L’atelier interroge le cœur et les marges du dessin contemporain, le considérant avant tout comme un média ouvert, en dialogue constant avec d’autres médiums et pratiques. Il accompagne ses expressions les plus littérales – dites classiques – aux plus protéiformes, éclatées, relavant de la « post-medium condition » selon les termes de Rosalind Krauss. Son approche conceptuelle s’enracine dans le sens premier du mot, le dessein, puisqu’il s’agit de regarder l’intention des choses, leur projet : les lignes d’un paysage, d’un cours d’eau, d’une roche.
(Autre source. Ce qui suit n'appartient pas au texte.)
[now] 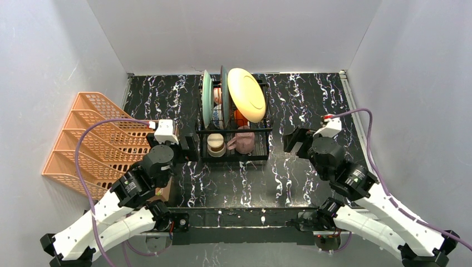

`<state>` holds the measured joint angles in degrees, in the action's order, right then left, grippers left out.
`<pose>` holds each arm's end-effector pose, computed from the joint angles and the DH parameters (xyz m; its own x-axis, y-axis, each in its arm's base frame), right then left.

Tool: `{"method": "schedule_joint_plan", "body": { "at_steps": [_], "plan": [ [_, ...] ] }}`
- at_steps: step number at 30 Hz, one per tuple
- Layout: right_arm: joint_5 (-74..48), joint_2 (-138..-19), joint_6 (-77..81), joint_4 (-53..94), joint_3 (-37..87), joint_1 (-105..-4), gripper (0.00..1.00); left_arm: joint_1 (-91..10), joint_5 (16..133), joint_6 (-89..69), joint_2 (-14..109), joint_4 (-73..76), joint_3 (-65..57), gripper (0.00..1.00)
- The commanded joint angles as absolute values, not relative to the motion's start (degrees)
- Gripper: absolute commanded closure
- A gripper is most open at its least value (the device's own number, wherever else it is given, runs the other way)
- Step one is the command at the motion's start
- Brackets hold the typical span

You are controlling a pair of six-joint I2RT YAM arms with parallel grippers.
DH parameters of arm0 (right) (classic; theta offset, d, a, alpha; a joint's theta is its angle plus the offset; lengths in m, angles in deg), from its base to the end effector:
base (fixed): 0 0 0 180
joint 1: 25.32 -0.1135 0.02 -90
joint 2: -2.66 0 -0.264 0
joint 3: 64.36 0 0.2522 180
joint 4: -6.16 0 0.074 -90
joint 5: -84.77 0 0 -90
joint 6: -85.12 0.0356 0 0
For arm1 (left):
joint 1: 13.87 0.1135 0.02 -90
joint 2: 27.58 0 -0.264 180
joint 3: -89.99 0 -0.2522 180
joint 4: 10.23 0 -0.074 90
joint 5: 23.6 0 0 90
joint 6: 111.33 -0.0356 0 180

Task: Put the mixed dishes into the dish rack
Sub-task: Reset both arms

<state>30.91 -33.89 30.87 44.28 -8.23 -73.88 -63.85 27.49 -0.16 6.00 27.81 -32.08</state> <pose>0.1104 0.0933 0.3226 -0.3083 0.3637 -0.8790 -0.0680 0.9132 0.4017 0.0998 -0.0841 0.3394 -0.2154 -0.1805 -0.9597 0.1348 0.9679 -0.2123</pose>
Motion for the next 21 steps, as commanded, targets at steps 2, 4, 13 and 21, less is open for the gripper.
{"method": "schedule_joint_plan", "body": {
  "at_steps": [2, 4, 13, 21],
  "plan": [
    [35.02, -33.42, 40.82, 57.95, -0.13, -74.19, 0.01, -63.53, 29.24, -2.74, 4.66, 32.68, -29.54, 0.02],
    [36.27, -32.95, 42.53, 60.11, 1.94, -74.18, 0.01, -63.53, 29.92, -2.43, 3.42, 33.64, -30.00, 0.02],
    [32.78, -30.96, 37.06, 63.39, 7.87, -74.18, 0.01, -63.53, 31.47, -1.18, -4.40, 34.31, -33.78, 0.02],
    [30.50, -28.50, 32.70, 60.45, 4.73, -74.17, 0.01, -63.53, 32.49, -1.80, -5.70, 34.06, -34.78, 0.02]
  ]
}}
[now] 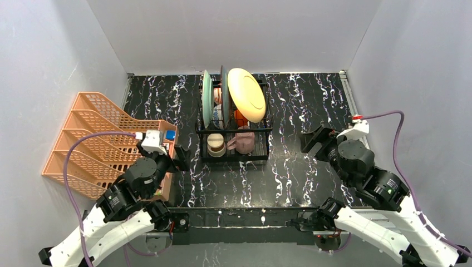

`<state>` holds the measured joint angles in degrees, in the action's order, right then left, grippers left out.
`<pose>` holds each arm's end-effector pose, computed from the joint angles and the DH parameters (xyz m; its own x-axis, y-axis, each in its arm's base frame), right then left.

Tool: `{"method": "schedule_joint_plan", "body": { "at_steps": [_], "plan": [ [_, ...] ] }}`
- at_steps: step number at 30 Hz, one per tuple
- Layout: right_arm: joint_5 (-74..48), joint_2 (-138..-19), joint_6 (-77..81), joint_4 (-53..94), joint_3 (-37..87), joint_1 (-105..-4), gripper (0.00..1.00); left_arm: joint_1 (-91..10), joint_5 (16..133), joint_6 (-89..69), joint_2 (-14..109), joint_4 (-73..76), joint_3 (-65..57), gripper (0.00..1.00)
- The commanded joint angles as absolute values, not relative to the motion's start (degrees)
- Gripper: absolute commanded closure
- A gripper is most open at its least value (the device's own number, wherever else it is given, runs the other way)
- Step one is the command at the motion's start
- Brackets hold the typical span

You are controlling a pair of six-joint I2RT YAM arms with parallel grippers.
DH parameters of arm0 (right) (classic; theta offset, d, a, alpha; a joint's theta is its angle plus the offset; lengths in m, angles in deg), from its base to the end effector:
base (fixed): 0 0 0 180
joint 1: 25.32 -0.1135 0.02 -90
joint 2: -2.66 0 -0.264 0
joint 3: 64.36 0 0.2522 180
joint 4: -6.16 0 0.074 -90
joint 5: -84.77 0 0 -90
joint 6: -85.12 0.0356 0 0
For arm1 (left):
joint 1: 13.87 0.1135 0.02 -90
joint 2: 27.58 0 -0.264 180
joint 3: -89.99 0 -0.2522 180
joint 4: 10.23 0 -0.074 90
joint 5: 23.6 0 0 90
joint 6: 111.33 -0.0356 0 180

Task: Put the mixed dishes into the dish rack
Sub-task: Reset both arms

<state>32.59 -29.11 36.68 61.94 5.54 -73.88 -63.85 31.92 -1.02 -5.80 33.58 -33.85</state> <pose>0.0768 0.0540 0.3773 -0.2865 0.4674 -0.8364 -0.0206 0.8698 0.4931 0.0701 -0.0521 0.3369 -0.1933 -0.2148 -0.9573 0.2187 0.9418 -0.2554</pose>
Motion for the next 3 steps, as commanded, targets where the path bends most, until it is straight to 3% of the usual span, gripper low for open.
{"method": "schedule_joint_plan", "body": {
  "at_steps": [1, 3],
  "plan": [
    [30.16, -28.20, 32.11, 59.58, 4.29, -74.19, 0.01, -63.53, 32.60, -1.88, -5.31, 34.00, -34.76, 0.02],
    [31.85, -27.89, 32.51, 58.75, 3.68, -74.19, 0.01, -63.53, 33.02, -2.06, -4.33, 33.96, -34.61, 0.02]
  ]
}}
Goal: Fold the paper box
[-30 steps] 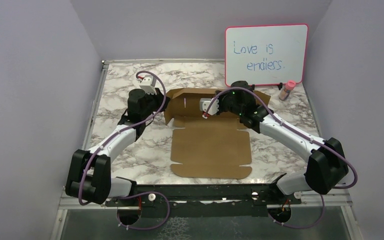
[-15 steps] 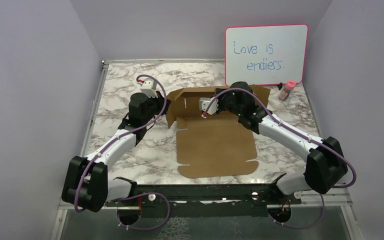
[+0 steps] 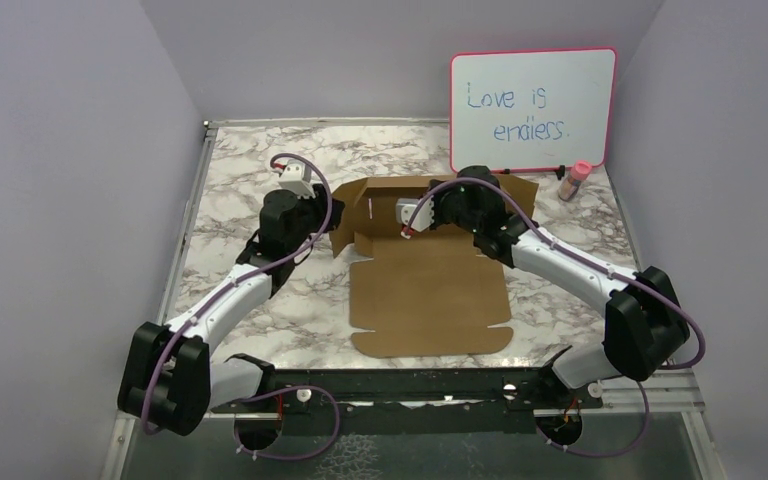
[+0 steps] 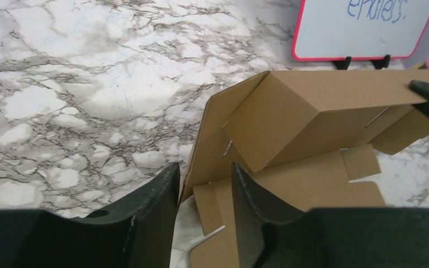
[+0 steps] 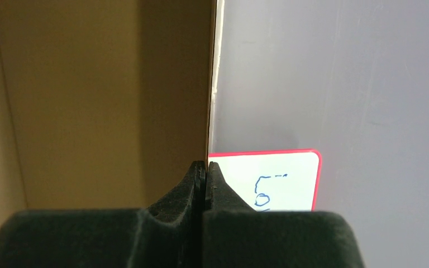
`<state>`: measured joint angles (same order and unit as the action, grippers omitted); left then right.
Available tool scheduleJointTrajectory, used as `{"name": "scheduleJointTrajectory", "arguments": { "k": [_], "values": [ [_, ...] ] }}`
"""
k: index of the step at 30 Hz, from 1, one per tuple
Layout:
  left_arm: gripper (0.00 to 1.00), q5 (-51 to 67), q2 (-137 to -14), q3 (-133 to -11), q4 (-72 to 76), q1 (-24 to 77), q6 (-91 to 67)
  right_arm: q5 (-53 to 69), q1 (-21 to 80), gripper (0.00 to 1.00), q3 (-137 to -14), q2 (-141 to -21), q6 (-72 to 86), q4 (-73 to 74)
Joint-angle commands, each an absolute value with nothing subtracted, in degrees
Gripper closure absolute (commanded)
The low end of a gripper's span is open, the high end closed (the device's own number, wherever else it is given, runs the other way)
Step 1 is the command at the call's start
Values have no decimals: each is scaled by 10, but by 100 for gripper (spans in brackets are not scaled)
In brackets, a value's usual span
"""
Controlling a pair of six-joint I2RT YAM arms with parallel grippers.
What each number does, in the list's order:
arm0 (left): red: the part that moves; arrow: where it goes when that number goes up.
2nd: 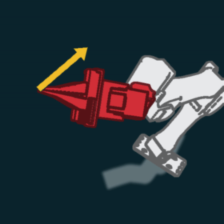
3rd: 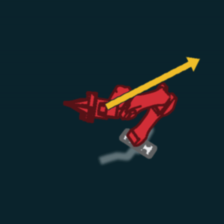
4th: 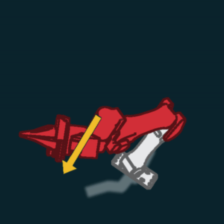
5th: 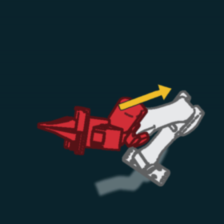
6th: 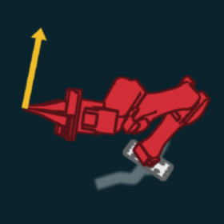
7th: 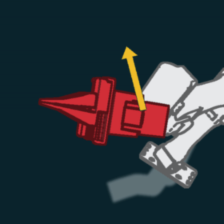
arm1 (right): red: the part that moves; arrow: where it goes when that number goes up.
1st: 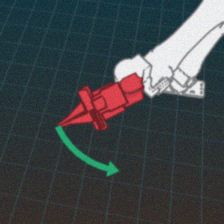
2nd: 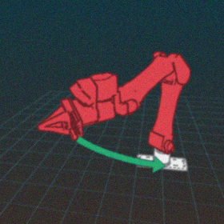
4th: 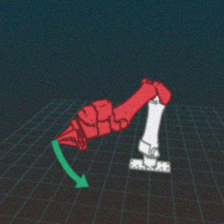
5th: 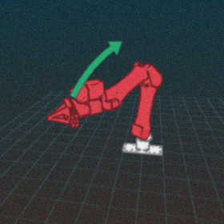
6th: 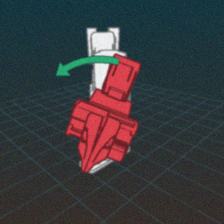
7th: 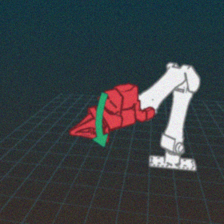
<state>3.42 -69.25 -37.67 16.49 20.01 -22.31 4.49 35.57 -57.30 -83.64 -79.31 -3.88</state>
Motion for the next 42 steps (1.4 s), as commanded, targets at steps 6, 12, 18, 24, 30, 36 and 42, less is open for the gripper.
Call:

Les lignes d’un espace architectural pensé, construit, ses vides, ses pleins, son inscription dans un environnement. Les lignes du monde humain habitant et arpentant ces espaces. Nous regardons l’histoire des lignes, les lignes droites de la modernité face à celles qui désobéissent à l’ordre établi. Nous observons les moments historiques et contemporains où les lignes s’émancipent : devant le dérèglement du monde physique et idéologique, un certain chaos des lignes et des formes semble aujourd’hui vouloir l’emporter sur la maîtrise du trait parfait.

Les Sismographes enregistrent tout. Le visible, l’invisible. L’audible, le silence, les pensées, les nuages, les choses inexprimables. Les Sismographes observent, capturent, dessinent, saisissent les traces, les lignes, les gestes. L’ombre d’un arbre sur le mur d’un bâtiment, les souvenirs d’une longue promenade, une conversation entre amants, les mouvements d’une skateuse qui dévale seule un boulevard vide à minuit en faisant de grandes serpentines, ils·elles dessinent les cauchemars et les rêves, le capitalisme, les frontières, les luttes, les grands et petits séismes qui font trembler nos jours.

Les Sismographes est un atelier ouvert à tou·te·s les amoureu·ses·x de la ligne.